■ WORK INSTRUCTION:
Give back an exact repetition of the material below, from its first line through the line that contains "Should you be willing to segment the grey", both included, minus the pictures.

*** Opening RECORDS TO PROCESS ***

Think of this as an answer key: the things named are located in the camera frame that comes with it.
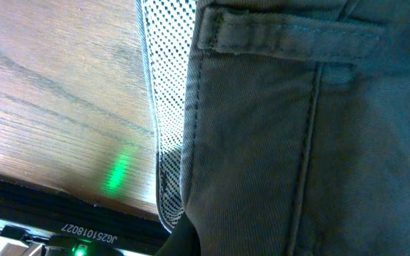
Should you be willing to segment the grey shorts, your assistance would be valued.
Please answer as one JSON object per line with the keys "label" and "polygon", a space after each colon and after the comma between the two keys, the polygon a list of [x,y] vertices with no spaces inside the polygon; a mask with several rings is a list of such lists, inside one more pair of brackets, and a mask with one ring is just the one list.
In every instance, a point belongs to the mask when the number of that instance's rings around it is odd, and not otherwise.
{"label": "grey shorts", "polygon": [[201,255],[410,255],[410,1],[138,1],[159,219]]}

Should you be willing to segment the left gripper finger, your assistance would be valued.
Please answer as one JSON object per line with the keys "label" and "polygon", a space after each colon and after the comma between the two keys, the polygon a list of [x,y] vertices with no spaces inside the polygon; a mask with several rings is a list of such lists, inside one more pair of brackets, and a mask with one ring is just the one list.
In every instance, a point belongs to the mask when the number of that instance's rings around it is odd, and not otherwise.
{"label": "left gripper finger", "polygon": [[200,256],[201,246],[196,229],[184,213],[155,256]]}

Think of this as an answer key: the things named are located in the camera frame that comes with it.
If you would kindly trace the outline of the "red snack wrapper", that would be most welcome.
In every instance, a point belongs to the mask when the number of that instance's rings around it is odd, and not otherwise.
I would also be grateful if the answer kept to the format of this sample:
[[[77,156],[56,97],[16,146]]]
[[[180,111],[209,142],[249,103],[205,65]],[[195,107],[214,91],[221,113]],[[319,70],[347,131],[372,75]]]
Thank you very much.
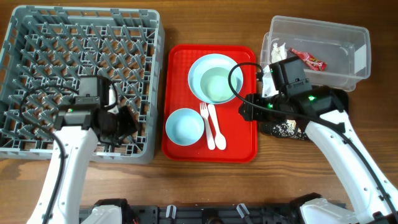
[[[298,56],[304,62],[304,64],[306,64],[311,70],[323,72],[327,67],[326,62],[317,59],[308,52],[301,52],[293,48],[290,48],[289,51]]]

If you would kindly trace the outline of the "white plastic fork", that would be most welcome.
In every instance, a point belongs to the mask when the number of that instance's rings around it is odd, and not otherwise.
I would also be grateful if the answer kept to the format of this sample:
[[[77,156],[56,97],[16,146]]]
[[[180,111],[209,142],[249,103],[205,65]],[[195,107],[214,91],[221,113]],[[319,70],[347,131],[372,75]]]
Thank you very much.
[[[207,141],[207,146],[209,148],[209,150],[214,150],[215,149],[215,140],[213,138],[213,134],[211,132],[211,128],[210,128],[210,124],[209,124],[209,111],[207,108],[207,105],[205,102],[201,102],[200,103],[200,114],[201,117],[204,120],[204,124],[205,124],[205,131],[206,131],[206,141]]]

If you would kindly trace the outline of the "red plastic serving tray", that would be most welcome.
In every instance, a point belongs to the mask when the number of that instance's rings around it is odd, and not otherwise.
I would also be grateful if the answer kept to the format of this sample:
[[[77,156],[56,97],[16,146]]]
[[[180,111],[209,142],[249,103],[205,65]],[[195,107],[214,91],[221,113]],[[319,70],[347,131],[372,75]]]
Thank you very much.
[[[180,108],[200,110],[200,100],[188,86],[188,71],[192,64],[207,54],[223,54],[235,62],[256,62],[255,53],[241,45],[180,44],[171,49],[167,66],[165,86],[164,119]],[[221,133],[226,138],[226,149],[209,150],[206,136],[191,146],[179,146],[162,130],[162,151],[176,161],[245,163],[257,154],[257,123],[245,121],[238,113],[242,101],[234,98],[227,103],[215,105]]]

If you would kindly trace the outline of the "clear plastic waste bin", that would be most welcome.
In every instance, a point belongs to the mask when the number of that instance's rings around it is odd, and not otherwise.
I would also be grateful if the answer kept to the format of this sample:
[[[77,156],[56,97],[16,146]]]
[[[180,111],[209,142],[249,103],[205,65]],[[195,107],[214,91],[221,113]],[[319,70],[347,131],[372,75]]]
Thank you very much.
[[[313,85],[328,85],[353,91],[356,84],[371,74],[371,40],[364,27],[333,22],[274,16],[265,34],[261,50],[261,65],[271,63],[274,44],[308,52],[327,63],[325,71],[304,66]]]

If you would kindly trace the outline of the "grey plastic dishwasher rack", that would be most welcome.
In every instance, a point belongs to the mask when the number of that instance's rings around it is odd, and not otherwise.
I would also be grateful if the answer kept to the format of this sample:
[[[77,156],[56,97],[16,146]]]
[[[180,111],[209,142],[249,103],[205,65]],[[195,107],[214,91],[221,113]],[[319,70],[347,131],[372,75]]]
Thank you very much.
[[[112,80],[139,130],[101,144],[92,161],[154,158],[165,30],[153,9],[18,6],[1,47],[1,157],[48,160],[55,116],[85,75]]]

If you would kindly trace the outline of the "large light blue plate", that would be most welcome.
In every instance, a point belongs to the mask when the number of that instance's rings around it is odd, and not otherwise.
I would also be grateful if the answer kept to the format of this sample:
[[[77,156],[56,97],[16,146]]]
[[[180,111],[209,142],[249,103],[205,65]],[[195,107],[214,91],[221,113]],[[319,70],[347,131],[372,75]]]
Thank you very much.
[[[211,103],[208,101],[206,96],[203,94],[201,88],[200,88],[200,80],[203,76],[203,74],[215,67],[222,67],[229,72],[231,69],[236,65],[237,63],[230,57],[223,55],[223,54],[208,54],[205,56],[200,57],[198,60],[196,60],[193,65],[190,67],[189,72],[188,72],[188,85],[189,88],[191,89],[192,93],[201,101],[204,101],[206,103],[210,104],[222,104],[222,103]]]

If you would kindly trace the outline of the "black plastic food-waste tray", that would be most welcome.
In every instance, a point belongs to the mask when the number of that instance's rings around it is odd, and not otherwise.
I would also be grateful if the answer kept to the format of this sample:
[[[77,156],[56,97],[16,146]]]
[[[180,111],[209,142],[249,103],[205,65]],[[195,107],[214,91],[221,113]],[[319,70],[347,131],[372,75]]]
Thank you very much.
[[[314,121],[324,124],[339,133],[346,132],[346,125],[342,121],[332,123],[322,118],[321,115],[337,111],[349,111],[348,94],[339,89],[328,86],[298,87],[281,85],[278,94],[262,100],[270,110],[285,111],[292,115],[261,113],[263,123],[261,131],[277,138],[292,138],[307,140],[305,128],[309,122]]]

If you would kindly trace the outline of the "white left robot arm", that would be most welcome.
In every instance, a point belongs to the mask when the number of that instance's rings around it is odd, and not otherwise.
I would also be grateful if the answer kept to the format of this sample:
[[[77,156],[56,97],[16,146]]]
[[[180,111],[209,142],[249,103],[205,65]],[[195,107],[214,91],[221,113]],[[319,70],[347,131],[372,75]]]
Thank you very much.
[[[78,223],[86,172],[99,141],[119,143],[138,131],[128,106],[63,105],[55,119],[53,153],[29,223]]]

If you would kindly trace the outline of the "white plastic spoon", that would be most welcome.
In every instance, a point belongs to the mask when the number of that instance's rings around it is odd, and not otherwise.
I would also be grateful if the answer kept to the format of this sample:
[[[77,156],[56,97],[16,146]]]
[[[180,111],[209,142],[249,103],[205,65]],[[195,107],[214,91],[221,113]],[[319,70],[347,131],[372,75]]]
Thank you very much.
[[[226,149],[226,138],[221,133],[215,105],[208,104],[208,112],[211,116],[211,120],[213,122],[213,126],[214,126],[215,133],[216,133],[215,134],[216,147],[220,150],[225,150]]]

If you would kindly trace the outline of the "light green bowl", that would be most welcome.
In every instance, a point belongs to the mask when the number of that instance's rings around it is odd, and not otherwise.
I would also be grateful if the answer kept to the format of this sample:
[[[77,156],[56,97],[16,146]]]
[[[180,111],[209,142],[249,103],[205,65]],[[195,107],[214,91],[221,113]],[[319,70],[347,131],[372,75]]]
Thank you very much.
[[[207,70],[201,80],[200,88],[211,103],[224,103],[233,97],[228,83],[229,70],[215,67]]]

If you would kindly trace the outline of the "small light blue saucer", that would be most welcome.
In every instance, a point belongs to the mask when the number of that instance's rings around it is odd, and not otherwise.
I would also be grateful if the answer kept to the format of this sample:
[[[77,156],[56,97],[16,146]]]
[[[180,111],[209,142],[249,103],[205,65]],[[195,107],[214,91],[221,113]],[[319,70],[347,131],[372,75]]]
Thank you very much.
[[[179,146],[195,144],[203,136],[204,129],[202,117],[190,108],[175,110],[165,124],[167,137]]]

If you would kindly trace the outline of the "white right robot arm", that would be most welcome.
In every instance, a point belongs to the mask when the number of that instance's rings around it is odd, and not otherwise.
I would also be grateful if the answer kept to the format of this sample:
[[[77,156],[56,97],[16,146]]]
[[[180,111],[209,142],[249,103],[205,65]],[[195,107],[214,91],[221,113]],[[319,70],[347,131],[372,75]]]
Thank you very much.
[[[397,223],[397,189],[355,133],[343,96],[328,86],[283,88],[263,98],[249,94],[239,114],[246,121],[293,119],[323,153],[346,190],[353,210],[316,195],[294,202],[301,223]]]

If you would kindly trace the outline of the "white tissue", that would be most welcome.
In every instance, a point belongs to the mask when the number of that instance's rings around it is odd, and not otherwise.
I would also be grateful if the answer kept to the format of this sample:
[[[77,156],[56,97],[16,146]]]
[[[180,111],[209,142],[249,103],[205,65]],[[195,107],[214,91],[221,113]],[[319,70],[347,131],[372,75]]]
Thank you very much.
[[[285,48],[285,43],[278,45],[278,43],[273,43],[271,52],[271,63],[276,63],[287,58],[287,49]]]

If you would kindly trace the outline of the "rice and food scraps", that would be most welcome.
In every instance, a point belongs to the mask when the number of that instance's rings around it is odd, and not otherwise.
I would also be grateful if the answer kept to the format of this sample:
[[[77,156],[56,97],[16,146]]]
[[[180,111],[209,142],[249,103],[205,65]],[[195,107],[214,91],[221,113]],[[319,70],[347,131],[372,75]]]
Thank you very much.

*** Closing RECORDS TO PROCESS ***

■ EXERCISE OUTPUT:
Think of this as an answer key: the things named are located in the camera frame that comes with it.
Should you be willing to segment the grey shorts, your assistance would be valued.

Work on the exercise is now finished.